REQUIREMENT >>
Output the data word for word. Begin at its first line and end at the line with "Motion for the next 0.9".

◇ ◇ ◇ ◇ ◇

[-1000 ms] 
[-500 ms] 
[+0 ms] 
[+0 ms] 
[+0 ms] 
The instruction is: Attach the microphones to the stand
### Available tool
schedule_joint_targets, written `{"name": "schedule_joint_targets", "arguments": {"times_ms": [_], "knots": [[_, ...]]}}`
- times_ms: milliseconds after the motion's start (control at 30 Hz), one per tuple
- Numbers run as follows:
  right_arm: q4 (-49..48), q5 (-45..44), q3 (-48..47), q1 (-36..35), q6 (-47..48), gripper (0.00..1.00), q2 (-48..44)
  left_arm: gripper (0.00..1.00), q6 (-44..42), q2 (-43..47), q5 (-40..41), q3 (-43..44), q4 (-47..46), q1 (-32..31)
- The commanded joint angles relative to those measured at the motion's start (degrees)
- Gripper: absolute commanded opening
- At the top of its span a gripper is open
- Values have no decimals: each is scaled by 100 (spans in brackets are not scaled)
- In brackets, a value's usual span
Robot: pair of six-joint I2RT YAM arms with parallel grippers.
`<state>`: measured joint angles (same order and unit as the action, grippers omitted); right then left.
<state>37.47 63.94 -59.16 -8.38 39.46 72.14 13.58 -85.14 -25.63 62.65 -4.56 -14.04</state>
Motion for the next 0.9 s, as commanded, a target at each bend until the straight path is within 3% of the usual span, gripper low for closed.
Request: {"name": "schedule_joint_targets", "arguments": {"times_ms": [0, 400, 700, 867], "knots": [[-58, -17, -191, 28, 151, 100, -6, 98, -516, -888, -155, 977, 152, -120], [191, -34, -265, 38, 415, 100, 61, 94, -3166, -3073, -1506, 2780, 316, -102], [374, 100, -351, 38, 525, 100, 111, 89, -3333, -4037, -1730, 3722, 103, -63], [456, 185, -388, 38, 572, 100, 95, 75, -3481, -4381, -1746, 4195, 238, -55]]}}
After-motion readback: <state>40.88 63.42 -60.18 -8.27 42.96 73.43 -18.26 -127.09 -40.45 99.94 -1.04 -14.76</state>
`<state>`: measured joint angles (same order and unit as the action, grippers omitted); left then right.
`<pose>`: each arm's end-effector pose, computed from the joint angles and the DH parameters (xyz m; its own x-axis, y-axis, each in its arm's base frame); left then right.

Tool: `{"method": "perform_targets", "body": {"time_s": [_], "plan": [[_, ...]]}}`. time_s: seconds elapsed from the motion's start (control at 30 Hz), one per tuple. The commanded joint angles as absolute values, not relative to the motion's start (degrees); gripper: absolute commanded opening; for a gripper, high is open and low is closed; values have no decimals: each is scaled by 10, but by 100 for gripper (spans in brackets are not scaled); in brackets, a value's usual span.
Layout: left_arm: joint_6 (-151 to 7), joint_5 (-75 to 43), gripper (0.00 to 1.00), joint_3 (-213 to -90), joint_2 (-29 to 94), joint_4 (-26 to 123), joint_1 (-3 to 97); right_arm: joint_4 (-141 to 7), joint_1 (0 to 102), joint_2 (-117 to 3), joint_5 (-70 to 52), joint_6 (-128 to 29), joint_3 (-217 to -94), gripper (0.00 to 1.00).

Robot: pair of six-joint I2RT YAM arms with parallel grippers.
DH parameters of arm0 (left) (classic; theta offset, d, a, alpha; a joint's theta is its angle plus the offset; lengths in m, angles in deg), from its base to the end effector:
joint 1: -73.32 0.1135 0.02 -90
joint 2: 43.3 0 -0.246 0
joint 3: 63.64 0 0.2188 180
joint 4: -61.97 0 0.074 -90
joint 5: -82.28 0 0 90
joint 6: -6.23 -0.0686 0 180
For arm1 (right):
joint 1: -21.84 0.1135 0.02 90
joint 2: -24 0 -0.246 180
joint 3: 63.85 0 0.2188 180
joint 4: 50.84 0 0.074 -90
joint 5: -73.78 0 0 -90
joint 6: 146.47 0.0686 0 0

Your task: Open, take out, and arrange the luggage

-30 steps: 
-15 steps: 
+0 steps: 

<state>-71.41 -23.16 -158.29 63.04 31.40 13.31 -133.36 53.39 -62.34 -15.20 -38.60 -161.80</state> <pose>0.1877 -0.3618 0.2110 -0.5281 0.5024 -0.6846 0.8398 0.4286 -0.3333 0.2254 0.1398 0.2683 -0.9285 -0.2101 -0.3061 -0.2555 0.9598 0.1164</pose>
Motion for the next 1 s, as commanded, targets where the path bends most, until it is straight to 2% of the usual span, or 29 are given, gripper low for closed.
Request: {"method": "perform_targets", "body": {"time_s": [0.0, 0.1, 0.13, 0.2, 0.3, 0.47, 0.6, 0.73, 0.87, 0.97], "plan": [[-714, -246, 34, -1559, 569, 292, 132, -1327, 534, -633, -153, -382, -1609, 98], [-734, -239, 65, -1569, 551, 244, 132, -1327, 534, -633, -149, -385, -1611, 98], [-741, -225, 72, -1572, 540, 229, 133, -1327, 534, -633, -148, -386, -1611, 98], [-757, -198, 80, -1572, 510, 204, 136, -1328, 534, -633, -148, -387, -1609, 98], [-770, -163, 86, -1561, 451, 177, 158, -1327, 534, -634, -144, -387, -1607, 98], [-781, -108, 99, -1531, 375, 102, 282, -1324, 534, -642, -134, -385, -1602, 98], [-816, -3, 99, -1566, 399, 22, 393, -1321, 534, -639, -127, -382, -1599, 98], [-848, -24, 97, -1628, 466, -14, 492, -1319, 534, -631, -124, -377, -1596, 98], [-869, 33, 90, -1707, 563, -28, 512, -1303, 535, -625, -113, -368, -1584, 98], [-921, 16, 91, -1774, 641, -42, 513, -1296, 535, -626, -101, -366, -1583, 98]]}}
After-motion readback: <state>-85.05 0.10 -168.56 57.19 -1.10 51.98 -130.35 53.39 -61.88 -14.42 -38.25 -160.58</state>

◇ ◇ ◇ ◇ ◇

REPLY TO THE EXERCISE >>
[-1000 ms] 
[-500 ms] 
[+0 ms] 
[+0 ms] 
[+0 ms] 
The instruction is: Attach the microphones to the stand
### Available tool
schedule_joint_targets, written `{"name": "schedule_joint_targets", "arguments": {"times_ms": [_], "knots": [[_, ...]]}}`
- times_ms: milliseconds after the motion's start (control at 30 Hz), one per tuple
- Numbers run as follows:
  right_arm: q4 (-49..48), q5 (-45..44), q3 (-48..47), q1 (-36..35), q6 (-47..48), gripper (0.00..1.00), q2 (-48..44)
  left_arm: gripper (0.00..1.00), q6 (-44..42), q2 (-43..47), q5 (-40..41), q3 (-43..44), q4 (-47..46), q1 (-32..31)
- The commanded joint angles relative to those measured at the motion's start (degrees)
- Gripper: absolute commanded opening
- At the top of its span a gripper is open
- Values have no decimals: each is scaled by 100 (spans in brackets are not scaled)
- In brackets, a value's usual span
Robot: pair of six-joint I2RT YAM arms with parallel grippers.
`<state>`: measured joint angles (same order and unit as the action, grippers omitted); right then left.
<state>37.47 63.94 -59.16 -8.38 39.46 72.14 13.58 -85.14 -25.63 62.65 -4.56 -14.04</state>
Motion for the next 0.9 s, as commanded, a target at each bend until the straight path is within 3% of the usual span, gripper low for closed.

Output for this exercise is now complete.